Pull out every line below that holds the word "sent".

───

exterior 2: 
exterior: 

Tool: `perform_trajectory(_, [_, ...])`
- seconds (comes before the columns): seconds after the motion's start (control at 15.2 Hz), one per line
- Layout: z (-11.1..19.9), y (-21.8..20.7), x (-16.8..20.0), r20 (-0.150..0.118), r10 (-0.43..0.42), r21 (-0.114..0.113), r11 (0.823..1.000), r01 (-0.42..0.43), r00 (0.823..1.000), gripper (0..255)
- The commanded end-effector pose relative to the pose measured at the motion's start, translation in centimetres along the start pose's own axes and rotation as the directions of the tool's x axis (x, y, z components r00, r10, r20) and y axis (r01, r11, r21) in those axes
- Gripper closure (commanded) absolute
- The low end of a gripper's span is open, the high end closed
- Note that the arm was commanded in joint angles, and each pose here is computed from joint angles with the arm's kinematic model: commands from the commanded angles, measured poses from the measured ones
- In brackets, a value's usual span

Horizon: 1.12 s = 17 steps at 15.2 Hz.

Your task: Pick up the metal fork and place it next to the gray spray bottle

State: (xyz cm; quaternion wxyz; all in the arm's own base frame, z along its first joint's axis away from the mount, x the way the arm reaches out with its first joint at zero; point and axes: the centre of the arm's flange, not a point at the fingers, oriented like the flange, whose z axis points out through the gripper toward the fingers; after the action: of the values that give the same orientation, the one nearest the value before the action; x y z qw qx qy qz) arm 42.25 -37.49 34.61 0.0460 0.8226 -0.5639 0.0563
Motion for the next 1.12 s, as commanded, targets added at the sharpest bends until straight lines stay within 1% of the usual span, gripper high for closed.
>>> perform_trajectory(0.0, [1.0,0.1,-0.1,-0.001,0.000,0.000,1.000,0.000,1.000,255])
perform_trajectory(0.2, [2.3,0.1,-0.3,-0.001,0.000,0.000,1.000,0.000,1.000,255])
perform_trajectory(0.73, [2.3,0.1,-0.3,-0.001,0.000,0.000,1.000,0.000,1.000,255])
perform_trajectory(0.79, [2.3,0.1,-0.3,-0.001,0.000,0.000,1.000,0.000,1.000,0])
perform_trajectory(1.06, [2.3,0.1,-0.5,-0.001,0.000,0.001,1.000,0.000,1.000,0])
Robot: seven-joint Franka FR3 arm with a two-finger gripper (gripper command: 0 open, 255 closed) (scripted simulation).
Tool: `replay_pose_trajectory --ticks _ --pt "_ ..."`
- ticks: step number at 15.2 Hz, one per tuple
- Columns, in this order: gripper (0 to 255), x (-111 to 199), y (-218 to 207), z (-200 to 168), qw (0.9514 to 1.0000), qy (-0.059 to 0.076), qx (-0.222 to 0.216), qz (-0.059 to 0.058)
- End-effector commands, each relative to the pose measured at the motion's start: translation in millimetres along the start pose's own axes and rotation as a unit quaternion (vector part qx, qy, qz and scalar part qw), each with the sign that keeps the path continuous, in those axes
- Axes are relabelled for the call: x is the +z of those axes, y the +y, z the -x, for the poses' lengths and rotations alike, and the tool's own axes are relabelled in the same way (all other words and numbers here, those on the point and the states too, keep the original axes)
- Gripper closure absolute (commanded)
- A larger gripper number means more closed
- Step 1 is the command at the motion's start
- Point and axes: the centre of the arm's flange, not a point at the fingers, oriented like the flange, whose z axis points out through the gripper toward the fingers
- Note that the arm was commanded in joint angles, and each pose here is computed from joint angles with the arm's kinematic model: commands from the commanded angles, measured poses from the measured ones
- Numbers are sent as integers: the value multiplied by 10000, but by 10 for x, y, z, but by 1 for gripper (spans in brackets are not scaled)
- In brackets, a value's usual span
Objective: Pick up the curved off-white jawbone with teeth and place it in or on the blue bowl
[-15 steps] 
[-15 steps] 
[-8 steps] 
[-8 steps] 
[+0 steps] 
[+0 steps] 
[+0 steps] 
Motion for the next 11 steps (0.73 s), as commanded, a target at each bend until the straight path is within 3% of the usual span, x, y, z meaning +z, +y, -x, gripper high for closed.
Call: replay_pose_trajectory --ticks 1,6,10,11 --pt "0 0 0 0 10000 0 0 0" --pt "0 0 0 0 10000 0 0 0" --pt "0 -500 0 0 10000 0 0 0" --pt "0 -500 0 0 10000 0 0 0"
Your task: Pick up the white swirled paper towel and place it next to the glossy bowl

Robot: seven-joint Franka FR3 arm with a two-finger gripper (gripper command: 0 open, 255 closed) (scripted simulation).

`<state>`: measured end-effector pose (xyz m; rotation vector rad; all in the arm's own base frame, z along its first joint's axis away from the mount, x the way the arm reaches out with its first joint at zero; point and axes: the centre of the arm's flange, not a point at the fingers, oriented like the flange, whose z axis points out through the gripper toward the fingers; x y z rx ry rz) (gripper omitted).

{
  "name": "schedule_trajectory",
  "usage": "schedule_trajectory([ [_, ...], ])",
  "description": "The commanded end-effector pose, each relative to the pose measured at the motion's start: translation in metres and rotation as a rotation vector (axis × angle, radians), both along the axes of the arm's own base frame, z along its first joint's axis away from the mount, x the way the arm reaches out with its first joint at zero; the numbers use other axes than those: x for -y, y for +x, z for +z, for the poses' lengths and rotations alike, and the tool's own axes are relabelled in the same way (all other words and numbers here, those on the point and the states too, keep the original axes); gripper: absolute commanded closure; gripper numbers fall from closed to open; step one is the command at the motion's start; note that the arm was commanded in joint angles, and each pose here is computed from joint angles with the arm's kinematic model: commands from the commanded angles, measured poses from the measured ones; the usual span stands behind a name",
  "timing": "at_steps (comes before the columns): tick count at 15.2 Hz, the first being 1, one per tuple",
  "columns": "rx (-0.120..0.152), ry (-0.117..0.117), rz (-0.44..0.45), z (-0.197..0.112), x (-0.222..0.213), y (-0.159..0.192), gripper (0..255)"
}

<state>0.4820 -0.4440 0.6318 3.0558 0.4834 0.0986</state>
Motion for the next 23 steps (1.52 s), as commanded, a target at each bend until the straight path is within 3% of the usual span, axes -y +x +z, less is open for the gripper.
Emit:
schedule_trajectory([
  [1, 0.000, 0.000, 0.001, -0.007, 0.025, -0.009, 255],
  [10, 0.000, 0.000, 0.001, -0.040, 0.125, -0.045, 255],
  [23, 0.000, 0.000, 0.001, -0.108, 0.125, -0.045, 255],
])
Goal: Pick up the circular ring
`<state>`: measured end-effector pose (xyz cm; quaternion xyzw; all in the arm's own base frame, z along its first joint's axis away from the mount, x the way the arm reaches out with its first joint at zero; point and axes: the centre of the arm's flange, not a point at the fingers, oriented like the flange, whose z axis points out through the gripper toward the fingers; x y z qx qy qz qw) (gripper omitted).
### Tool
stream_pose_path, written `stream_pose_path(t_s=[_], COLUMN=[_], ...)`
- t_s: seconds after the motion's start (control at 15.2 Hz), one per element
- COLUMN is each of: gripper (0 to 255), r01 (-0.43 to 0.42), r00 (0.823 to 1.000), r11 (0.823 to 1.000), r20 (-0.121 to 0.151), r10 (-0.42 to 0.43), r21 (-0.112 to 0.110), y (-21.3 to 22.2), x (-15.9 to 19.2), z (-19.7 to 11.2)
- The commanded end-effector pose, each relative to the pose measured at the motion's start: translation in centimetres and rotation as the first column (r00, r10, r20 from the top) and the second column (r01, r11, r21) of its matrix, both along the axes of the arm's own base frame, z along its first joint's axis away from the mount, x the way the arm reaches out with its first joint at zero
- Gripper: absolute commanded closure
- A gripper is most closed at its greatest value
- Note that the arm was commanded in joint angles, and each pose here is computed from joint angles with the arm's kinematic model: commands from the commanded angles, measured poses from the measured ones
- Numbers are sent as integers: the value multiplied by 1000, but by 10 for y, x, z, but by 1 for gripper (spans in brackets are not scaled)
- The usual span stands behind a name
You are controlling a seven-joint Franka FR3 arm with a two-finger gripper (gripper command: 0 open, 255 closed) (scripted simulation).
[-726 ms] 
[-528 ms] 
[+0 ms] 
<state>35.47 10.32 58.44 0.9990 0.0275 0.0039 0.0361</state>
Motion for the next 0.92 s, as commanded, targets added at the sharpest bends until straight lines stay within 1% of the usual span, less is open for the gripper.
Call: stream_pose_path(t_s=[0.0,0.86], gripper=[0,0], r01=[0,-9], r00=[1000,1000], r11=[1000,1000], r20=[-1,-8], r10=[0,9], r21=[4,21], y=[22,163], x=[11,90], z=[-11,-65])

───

## Reply to the task:
- Numbers are sent as integers: the value multiplied by 10000, but by 10 for x, y, z, but by 1 for gripper (spans in brackets are not scaled)
- Numbers are sent as integers: the value multiplied by 1000, but by 10 for y, x, z, but by 1 for gripper (spans in brackets are not scaled)

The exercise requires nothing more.